After many decades of misuse of Keynes economical measures by politicians, Friedmanian apologists advocated the opposite of what Keynes recommended- of limiting government expenditure within a restriction of a ‘fiscal deficit’. This means that the governments were not supposed to spend beyond a margin imposed by the fiscal limits of the budget. They also advocated privatization of public sector industries and ‘liberating’ government from being a “industrialist”. Economists who believed in Friedman’s approach gravitated to University of Chicago and evolved as what is known as the “Chicago school”. Sooner than later, Chicago school became the ‘orthodox’ school of economics in the West. They inspired the policies of leaders like Ronald Reagan and Margret Thatcher. Thus, by 1980s the public spending welfare governments were replaced by miserly spending governments that were extra careful in spending beyond the fiscal limits set arbitrary by the Chicago school, and propounded by monetary agencies like IMF and the World Bank. (Incidentally, by that time, most of the Western economies had achieved a degree of human resource and healthcare development thanks to the generosity of the Keynesian policy frame work. But the situation was quite the contrary in most of the developing and underdeveloped countries). The policies of Chicago school was formalized as what is known as “Washington Consensus” ( see figure below).

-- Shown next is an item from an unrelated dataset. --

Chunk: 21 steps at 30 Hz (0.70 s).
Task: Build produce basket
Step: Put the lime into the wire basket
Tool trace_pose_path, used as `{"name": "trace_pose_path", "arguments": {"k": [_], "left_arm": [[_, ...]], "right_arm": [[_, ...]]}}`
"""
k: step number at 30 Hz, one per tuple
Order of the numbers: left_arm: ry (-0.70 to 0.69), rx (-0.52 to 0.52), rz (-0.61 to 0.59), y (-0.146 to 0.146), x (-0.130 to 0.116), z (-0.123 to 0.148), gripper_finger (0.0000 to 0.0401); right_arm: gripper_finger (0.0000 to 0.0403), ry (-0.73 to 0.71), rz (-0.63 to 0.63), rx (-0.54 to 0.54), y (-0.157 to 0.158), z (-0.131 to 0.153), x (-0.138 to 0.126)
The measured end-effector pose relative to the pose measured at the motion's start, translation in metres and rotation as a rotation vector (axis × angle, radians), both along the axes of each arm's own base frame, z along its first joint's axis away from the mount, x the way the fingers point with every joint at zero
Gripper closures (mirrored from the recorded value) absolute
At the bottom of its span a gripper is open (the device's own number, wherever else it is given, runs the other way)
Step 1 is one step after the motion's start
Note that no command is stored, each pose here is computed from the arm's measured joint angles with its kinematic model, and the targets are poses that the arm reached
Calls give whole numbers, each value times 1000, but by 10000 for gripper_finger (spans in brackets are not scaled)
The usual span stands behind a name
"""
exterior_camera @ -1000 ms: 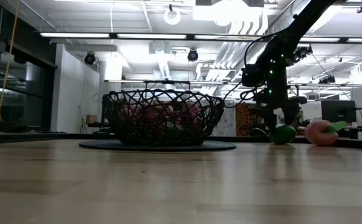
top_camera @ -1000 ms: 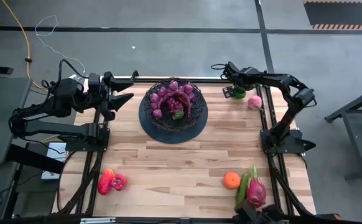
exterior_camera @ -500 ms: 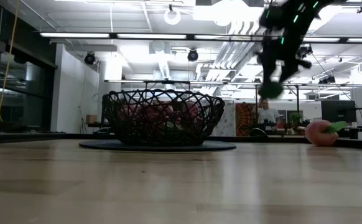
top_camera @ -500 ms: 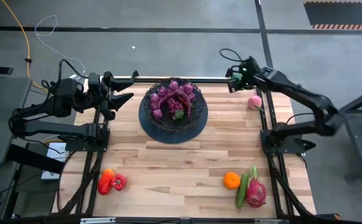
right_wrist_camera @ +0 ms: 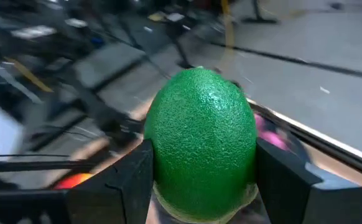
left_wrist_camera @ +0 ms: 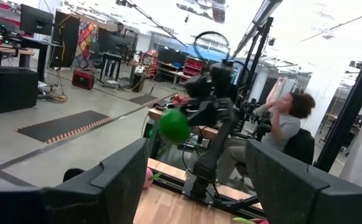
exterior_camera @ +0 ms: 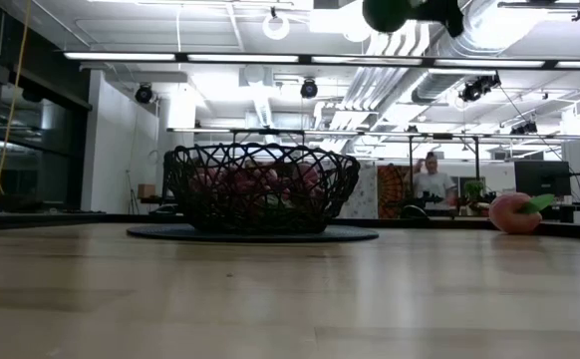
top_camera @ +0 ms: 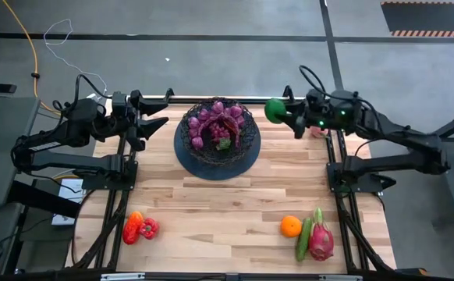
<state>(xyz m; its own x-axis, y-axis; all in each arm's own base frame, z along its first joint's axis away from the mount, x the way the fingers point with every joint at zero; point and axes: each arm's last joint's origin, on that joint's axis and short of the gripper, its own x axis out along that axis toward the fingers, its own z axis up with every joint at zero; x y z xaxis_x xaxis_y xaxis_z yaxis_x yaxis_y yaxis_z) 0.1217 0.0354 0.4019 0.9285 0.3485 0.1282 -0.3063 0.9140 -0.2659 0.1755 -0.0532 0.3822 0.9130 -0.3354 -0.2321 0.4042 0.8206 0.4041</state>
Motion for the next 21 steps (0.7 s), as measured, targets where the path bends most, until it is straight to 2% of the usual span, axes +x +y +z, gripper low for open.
{"name": "trace_pose_path", "arguments": {"k": [7,13,18,21], "left_arm": [[0,0,0,0,0,0,145],[-1,0,0,0,0,0,145],[2,0,0,0,0,0,145],[4,-1,0,0,0,0,145]], "right_arm": [[182,-100,60,-54,9,10,6],[182,-108,72,-68,10,12,7],[182,-109,91,-64,10,12,7],[182,-114,109,-26,10,8,19]]}}
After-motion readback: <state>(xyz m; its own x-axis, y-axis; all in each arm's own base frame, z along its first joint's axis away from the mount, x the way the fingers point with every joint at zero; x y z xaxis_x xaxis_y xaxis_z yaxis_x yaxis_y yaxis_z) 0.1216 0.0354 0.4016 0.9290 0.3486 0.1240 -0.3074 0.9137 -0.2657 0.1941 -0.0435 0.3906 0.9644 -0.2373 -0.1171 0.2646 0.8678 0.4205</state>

Washington consensus is the guiding principle used by Western lending organizations like IMF and World Bank for providing loan to mostly dysfunctional economies of the underdeveloped and developing nations. As the commitment to service the interests of loans form a major part of budget of developing countries, adherence to the Washington consensus is a leitmotif for budgetary planning for most finance ministers. Governments who do not follow these principles are considered ‘deviants’ and are denied further credit lines.








If any government spends beyond the fiscal limits, it is red flagged by the economy rating agencies. Once the rating of a country falls, it would have to pay more for getting foreign loans. Further, moneybags like Foreign institutional investors (FII) would take away their investment if the rating falls. If the FIIs take back the money, the value of the currency would fall (as they would be selling the concerned currency in large quantities).  Due to fall in the exchange rate of the currency, the interest incurred to the existing loan term loans would increase, and would further cut into the budget. ( see cartoon showing the allocation in a typical union budget. The most important contribution is the interests paid to service loans the government took from various sources. If the currency exchange value falls due to exit of foreign investors incident to downgrading of the investment quality, the fraction of the budgetary allocation for interests would have to be increased. The bubble chart also shows that within the limits of fiscal discipline, the finance ministry has very little leverage in allocation of resources. An increase in allocation in one category would have to come at the cost of reduction of allocation for another category)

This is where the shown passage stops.